*RECORDS SUPPLIED*.
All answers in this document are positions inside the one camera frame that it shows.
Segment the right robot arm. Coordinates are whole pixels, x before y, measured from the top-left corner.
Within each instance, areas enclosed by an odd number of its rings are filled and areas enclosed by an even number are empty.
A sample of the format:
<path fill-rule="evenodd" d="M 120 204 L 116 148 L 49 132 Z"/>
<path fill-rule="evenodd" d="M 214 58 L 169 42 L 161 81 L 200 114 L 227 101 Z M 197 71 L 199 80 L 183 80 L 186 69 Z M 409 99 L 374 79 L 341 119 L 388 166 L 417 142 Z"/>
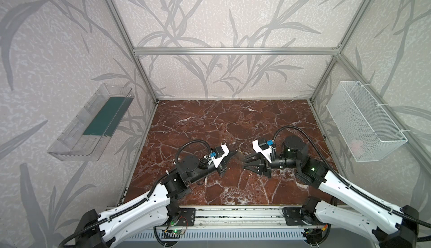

*WHAT THE EXERCISE ASKS*. Each entry above must be duplicated precisely; none of the pictures may be included.

*YOUR RESPONSE*.
All answers in this document are positions inside the one camera frame that it shows.
Segment the right robot arm. Coordinates are whole pixels, x before y, measured from the top-left corner.
Within each instance, areas enclosed by an odd number of its rings are filled and areas enclosed by an even number are empty.
A sample of the format:
<path fill-rule="evenodd" d="M 120 204 L 116 148 L 49 132 Z"/>
<path fill-rule="evenodd" d="M 214 58 L 169 42 L 161 81 L 200 114 L 227 101 Z M 197 71 L 199 80 L 183 80 L 186 69 Z M 409 99 L 374 79 L 341 119 L 388 166 L 417 142 Z"/>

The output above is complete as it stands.